Dear BC. As I said before, unless and until I am myself convinced that the problem really is CO2, I have to go with the theory that I can believe in.

You don't know how much energy has gone into earth by all the fires and wars and burning and transport caused by human activity. So you cannot prove that my theory is wrong.

If it is your belief that the problem is CO2, then why not tell me what experimental proof you have for that belief, other than saying: see it is there, so it must be true? 

OK
If you have to go with a theory you can believe in that's fine, but it's nothing to do with science and you are, therefore, posting on the wrong website.
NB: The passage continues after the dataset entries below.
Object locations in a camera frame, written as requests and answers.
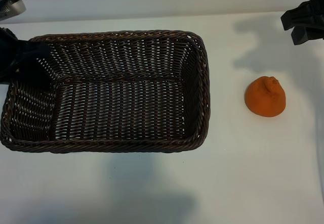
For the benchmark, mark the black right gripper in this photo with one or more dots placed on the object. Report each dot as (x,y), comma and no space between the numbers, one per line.
(321,6)

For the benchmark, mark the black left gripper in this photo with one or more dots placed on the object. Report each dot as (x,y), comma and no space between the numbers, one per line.
(8,57)

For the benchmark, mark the orange fruit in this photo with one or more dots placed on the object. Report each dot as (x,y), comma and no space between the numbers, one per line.
(265,100)

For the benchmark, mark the dark brown wicker basket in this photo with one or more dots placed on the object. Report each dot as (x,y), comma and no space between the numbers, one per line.
(121,107)

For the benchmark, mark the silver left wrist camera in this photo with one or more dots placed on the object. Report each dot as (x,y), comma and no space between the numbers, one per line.
(12,6)

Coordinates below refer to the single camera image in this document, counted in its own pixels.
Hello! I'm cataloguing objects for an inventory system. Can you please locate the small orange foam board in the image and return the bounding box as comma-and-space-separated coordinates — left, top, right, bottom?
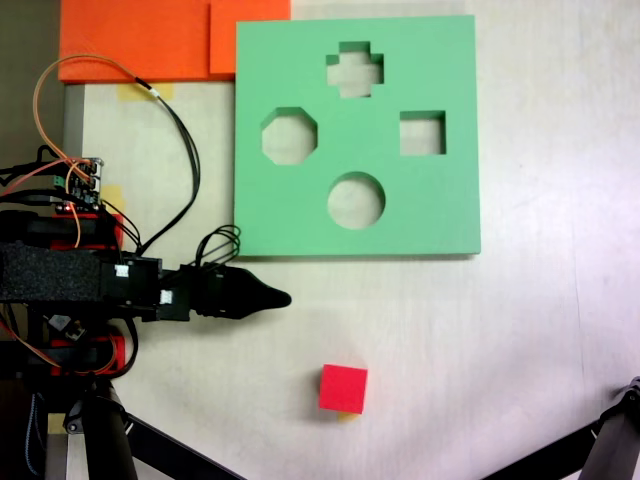
209, 0, 292, 76

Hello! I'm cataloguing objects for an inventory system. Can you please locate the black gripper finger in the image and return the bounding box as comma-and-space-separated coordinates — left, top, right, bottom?
227, 267, 293, 300
227, 298, 293, 321

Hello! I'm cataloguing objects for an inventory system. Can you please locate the black USB cable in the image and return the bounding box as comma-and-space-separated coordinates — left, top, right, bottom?
0, 192, 59, 205

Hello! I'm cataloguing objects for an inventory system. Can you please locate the green shape sorter board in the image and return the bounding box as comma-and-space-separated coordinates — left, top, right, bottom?
232, 14, 482, 261

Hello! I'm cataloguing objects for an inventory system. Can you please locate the circuit board with wires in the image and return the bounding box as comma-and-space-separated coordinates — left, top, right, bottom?
53, 157, 105, 211

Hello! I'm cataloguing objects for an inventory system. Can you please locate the red base clamp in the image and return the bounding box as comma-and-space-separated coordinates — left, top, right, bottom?
49, 212, 126, 251
49, 335, 126, 376

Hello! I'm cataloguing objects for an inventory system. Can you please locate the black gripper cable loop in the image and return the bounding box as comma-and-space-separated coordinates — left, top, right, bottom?
192, 224, 243, 269

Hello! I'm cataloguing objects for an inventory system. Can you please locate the black tripod leg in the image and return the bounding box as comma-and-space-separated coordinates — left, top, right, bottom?
62, 379, 139, 480
579, 375, 640, 480

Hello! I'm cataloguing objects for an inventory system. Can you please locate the orange wire loop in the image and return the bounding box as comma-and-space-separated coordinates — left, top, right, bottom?
32, 53, 146, 174

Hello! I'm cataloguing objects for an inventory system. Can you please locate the long black cable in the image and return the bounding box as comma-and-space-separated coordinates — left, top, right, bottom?
133, 75, 202, 256

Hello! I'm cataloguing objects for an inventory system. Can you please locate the large orange foam board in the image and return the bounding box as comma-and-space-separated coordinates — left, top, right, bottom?
57, 0, 236, 84

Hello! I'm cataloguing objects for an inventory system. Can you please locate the red square block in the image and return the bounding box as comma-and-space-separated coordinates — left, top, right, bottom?
318, 363, 369, 416

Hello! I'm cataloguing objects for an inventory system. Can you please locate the black white braided cable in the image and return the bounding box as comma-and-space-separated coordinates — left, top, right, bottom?
24, 392, 45, 476

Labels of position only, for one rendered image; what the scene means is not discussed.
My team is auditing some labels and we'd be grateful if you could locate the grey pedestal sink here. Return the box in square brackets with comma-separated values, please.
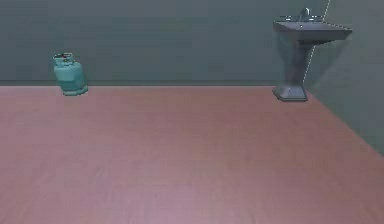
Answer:
[271, 7, 354, 103]

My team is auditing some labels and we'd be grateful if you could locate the teal gas canister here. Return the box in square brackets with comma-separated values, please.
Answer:
[52, 51, 89, 97]

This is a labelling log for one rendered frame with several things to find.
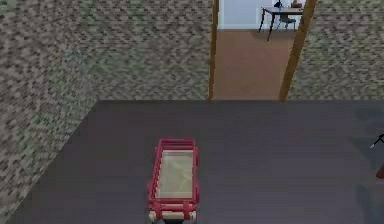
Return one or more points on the grey chair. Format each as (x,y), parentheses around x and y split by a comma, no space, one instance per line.
(287,20)

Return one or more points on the dark table with black legs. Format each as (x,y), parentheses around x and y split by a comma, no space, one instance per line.
(282,11)

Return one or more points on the black desk lamp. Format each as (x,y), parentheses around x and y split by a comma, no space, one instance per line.
(278,4)

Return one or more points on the brown bowl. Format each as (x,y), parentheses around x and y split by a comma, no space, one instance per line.
(296,4)

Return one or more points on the red brown object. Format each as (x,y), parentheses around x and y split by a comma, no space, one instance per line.
(380,172)

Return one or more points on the red slatted frame bed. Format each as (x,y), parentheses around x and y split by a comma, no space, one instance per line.
(175,173)

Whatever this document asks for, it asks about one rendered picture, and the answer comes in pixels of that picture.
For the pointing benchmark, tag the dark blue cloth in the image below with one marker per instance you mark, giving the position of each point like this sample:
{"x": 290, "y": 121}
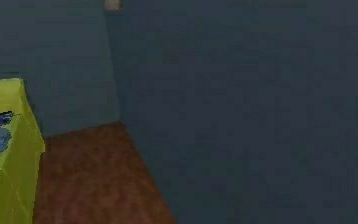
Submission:
{"x": 0, "y": 118}

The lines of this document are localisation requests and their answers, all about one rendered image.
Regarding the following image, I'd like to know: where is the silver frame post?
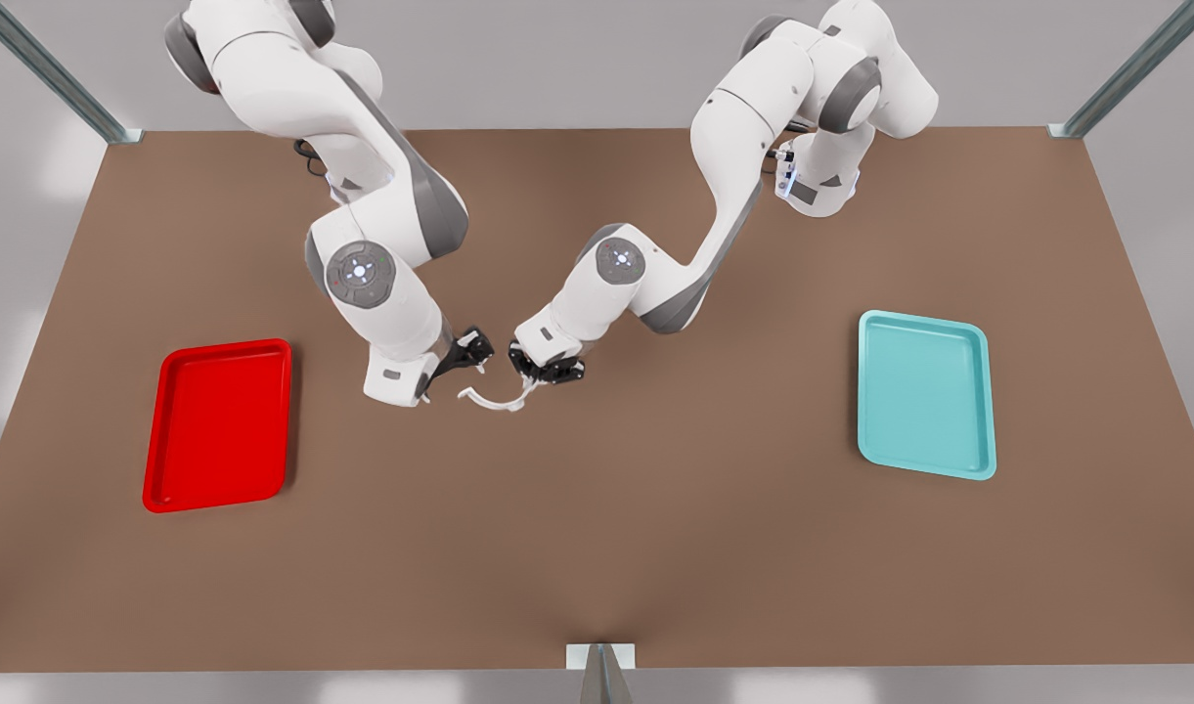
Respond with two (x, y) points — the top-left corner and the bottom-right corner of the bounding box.
(1047, 0), (1194, 140)
(566, 642), (637, 704)
(0, 0), (144, 146)

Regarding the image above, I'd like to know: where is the teal rectangular tray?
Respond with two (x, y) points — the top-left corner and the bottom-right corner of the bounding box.
(858, 310), (997, 481)

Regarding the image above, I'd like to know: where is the black cable loop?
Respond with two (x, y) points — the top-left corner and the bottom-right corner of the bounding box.
(293, 138), (335, 181)

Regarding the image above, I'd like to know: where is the white drainage pipe clamp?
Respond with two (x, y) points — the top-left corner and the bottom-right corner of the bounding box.
(458, 376), (542, 413)

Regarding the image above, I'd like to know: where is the red rectangular tray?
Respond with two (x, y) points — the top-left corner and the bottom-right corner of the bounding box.
(143, 338), (293, 513)

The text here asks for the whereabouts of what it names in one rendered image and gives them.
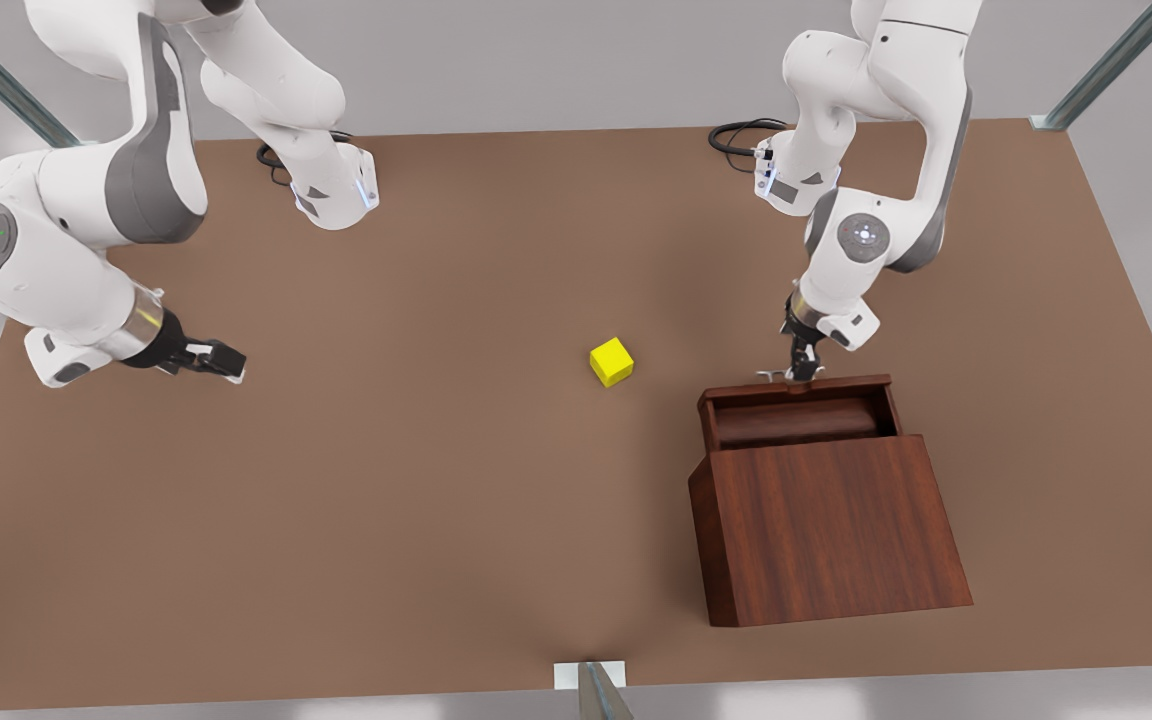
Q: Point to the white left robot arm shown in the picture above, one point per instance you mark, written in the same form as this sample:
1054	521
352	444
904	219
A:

I can calculate the energy released by all the fires wars and so on. I can do this because practically all of that energy is derived from the combustion of fossil fuels which add CO2 to the atmosphere. Since I know how much CO2 is being added I can calculate the energy release (actually, it's a bit more complicated than that because the plants pick up some of the CO2 released but there's a way round that. It involves the relative amount of radiocarbon in the air and it's well off topic)
Anyway, it doesn't matter. Unless you genuinely believe that we are each and every one of us responsible for wasting some sizable fraction of 20 million watts then you are talking nonsense as I have already repeatedly pointed out, and you have repeatedly ignored.
I have proved your theory wrong; you just didn't understand the proof.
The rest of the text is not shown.